* _Task_
State only how many lines below include the string "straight".

____

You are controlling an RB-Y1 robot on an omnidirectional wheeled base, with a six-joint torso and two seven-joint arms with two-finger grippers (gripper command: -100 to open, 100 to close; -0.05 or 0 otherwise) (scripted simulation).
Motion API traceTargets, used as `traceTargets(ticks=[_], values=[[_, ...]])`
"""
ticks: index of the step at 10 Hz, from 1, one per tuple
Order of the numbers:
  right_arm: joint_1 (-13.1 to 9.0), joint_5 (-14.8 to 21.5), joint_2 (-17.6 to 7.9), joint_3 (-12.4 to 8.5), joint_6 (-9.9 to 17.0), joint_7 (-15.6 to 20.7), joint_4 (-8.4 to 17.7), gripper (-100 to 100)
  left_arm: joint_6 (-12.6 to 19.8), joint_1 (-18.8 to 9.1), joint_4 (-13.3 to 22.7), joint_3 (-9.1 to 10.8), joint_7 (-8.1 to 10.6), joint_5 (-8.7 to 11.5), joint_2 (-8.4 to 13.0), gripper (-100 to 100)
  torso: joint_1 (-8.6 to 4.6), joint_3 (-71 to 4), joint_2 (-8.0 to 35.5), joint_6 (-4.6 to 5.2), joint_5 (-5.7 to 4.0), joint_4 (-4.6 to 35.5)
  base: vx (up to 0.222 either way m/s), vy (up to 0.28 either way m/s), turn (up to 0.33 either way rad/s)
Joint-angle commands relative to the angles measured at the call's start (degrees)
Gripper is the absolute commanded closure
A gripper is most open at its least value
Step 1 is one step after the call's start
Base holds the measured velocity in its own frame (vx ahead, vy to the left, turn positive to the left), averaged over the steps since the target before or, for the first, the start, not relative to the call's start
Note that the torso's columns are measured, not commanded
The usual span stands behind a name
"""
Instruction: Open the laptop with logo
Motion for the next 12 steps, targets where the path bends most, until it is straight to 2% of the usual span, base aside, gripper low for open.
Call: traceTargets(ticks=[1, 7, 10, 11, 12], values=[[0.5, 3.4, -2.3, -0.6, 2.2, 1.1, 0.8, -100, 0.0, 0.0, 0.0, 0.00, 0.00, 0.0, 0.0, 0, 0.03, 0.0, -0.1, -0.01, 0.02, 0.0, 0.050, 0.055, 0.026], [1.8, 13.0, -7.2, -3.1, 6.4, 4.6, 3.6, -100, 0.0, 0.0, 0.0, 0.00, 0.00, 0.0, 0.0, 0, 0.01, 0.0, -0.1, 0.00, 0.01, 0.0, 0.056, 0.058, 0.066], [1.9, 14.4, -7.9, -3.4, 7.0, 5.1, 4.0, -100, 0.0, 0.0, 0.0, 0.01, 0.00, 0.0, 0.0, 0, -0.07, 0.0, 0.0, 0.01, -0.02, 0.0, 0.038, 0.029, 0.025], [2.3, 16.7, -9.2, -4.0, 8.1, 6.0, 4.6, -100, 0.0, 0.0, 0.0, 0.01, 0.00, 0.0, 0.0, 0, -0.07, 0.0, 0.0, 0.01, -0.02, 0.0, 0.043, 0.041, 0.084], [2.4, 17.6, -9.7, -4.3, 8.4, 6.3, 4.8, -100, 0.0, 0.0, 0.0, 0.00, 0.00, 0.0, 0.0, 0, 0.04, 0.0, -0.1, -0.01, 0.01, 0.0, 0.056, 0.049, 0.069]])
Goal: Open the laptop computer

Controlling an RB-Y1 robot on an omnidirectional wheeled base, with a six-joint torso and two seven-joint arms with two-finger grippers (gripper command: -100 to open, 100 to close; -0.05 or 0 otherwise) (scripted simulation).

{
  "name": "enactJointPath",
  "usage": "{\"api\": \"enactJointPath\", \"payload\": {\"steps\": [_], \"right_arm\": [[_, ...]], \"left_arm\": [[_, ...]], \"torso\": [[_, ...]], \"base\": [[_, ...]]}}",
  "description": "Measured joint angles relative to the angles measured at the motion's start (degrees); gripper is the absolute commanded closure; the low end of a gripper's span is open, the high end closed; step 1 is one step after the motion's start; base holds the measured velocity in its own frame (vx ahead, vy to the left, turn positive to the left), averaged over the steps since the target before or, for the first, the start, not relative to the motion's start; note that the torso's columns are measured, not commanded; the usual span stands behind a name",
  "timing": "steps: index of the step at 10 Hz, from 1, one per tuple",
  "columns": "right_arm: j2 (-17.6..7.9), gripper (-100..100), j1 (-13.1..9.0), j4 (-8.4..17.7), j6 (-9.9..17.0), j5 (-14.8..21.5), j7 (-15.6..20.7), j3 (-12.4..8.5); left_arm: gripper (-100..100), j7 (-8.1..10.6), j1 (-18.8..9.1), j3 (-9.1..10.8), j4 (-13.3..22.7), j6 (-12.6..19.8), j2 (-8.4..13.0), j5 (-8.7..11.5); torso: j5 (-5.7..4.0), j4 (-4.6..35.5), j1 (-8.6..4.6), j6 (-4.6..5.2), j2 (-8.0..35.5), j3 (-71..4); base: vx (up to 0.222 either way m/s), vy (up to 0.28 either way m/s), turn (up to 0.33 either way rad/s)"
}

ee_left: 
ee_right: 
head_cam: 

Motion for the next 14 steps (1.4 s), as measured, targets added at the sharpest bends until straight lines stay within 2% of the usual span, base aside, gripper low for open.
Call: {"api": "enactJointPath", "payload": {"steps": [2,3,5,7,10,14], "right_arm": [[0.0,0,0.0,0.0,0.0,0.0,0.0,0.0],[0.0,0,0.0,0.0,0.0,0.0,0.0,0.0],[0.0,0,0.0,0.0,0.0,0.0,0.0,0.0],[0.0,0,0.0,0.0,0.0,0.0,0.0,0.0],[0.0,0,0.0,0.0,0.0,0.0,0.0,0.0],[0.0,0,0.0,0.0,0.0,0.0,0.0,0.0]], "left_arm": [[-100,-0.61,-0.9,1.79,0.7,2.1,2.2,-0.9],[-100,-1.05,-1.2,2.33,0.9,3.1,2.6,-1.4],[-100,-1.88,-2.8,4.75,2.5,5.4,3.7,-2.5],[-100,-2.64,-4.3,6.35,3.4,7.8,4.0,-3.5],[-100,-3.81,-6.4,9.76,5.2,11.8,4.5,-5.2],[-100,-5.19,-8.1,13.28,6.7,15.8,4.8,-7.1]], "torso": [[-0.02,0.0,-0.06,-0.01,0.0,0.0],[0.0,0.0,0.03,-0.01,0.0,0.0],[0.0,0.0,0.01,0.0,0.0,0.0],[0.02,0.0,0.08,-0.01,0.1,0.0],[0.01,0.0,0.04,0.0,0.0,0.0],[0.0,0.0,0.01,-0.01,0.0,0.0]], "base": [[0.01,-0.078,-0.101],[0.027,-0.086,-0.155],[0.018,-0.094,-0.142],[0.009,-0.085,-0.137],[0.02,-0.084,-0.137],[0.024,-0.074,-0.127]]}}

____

* _Result_
2